### What you have to do
Could you return all of the listing below exactly, please?

### Data section

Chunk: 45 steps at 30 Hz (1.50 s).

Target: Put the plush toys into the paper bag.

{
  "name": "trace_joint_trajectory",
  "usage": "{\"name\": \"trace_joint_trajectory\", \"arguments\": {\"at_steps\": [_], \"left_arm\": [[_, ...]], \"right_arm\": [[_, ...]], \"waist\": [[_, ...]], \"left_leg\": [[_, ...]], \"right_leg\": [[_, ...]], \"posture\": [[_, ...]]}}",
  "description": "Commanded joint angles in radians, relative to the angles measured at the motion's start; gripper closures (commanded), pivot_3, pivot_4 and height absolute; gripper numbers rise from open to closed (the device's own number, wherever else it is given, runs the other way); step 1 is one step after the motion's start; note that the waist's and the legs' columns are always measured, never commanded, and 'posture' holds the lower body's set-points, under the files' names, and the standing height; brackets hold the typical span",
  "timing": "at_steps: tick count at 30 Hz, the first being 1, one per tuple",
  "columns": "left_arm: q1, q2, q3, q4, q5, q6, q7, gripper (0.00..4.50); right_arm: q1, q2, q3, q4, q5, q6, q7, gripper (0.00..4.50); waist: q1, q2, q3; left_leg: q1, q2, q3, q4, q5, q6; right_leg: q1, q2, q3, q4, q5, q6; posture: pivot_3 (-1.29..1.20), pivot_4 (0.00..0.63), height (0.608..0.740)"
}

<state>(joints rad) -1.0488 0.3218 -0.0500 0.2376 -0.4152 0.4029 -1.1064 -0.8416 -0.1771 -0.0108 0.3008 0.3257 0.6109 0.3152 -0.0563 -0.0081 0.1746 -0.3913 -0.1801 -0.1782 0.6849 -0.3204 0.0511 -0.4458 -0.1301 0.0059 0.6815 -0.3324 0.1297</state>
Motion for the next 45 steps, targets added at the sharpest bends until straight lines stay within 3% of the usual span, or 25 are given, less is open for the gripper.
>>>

### Solution for this task
Chunk: 45 steps at 30 Hz (1.50 s).

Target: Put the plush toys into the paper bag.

{
  "name": "trace_joint_trajectory",
  "usage": "{\"name\": \"trace_joint_trajectory\", \"arguments\": {\"at_steps\": [_], \"left_arm\": [[_, ...]], \"right_arm\": [[_, ...]], \"waist\": [[_, ...]], \"left_leg\": [[_, ...]], \"right_leg\": [[_, ...]], \"posture\": [[_, ...]]}}",
  "description": "Commanded joint angles in radians, relative to the angles measured at the motion's start; gripper closures (commanded), pivot_3, pivot_4 and height absolute; gripper numbers rise from open to closed (the device's own number, wherever else it is given, runs the other way); step 1 is one step after the motion's start; note that the waist's and the legs' columns are always measured, never commanded, and 'posture' holds the lower body's set-points, under the files' names, and the standing height; brackets hold the typical span",
  "timing": "at_steps: tick count at 30 Hz, the first being 1, one per tuple",
  "columns": "left_arm: q1, q2, q3, q4, q5, q6, q7, gripper (0.00..4.50); right_arm: q1, q2, q3, q4, q5, q6, q7, gripper (0.00..4.50); waist: q1, q2, q3; left_leg: q1, q2, q3, q4, q5, q6; right_leg: q1, q2, q3, q4, q5, q6; posture: pivot_3 (-1.29..1.20), pivot_4 (0.00..0.63), height (0.608..0.740)"
}

<state>(joints rad) -1.0488 0.3218 -0.0500 0.2376 -0.4152 0.4029 -1.1064 -0.8416 -0.1771 -0.0108 0.3008 0.3257 0.6109 0.3152 -0.0563 -0.0081 0.1746 -0.3913 -0.1801 -0.1782 0.6849 -0.3204 0.0511 -0.4458 -0.1301 0.0059 0.6815 -0.3324 0.1297</state>
Motion for the next 45 steps, targets added at the sharpest bends until straight lines stay within 3% of the usual span, or 25 are given, less is open for the gripper.
>>>

The response has been given in full.